→ **Problem to solve**:
Omit all images, then repeat exactly the lines below from the one containing "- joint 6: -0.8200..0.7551" through the one containing "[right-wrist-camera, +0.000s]", both ends included.

→ **Data excerpt**:
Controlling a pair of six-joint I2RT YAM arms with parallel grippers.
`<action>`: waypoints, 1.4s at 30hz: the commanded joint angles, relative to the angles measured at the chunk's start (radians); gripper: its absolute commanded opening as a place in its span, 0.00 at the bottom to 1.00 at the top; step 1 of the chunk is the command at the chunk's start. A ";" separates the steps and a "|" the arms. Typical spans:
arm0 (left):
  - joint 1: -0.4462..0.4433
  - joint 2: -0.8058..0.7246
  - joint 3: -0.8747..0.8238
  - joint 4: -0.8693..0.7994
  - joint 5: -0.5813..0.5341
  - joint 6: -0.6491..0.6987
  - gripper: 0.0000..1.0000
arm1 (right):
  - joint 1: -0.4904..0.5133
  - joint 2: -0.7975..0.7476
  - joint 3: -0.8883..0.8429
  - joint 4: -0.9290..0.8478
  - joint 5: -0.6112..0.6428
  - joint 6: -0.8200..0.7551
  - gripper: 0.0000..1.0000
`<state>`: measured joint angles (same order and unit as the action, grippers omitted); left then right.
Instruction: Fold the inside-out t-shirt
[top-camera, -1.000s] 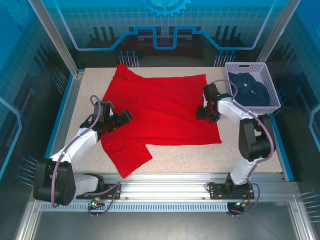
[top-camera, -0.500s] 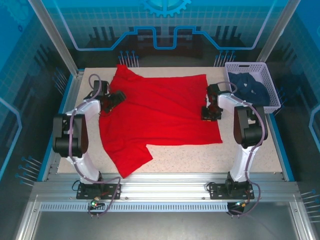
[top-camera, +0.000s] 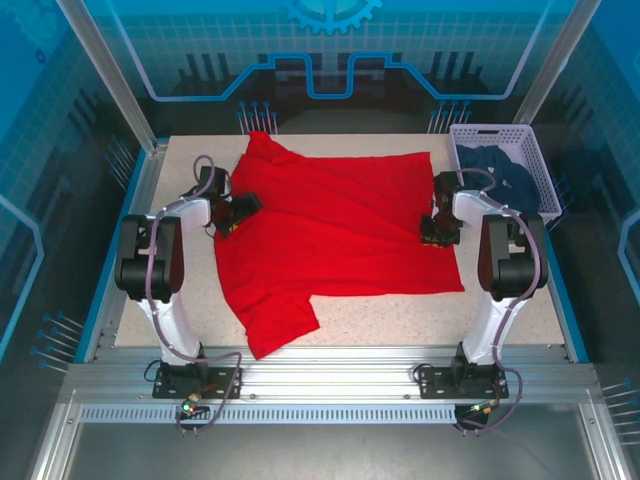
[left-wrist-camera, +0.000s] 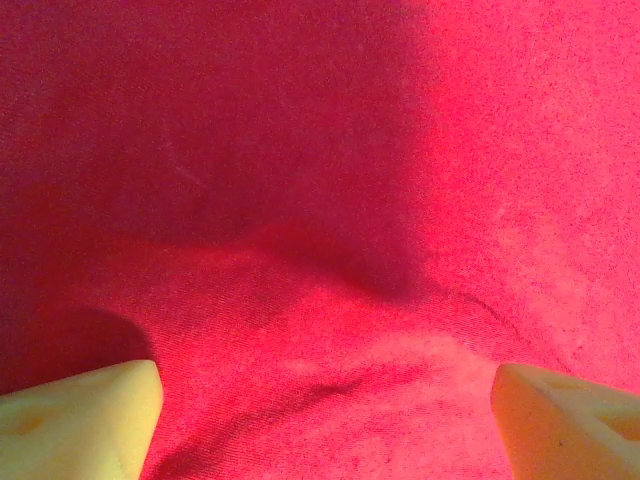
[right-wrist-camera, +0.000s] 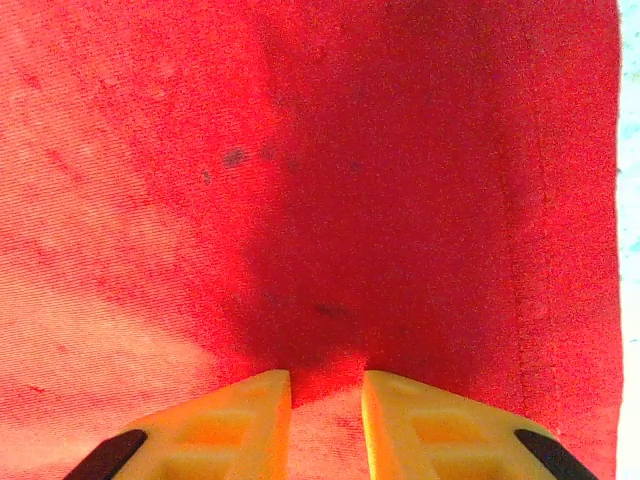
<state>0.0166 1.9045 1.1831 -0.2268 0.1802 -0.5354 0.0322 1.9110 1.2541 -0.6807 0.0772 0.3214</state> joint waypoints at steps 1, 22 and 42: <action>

→ **Solution**:
  - joint 6: -0.8200..0.7551
  - gripper: 0.0000..1.0000
`<state>`: measured joint angles (same order and unit as the action, grippers omitted); left then right.
Instruction: Fold the inside-out t-shirt
[top-camera, -1.000s] 
[top-camera, -0.500s] 
[top-camera, +0.000s] 
[left-wrist-camera, +0.000s] 
[right-wrist-camera, +0.000s] 

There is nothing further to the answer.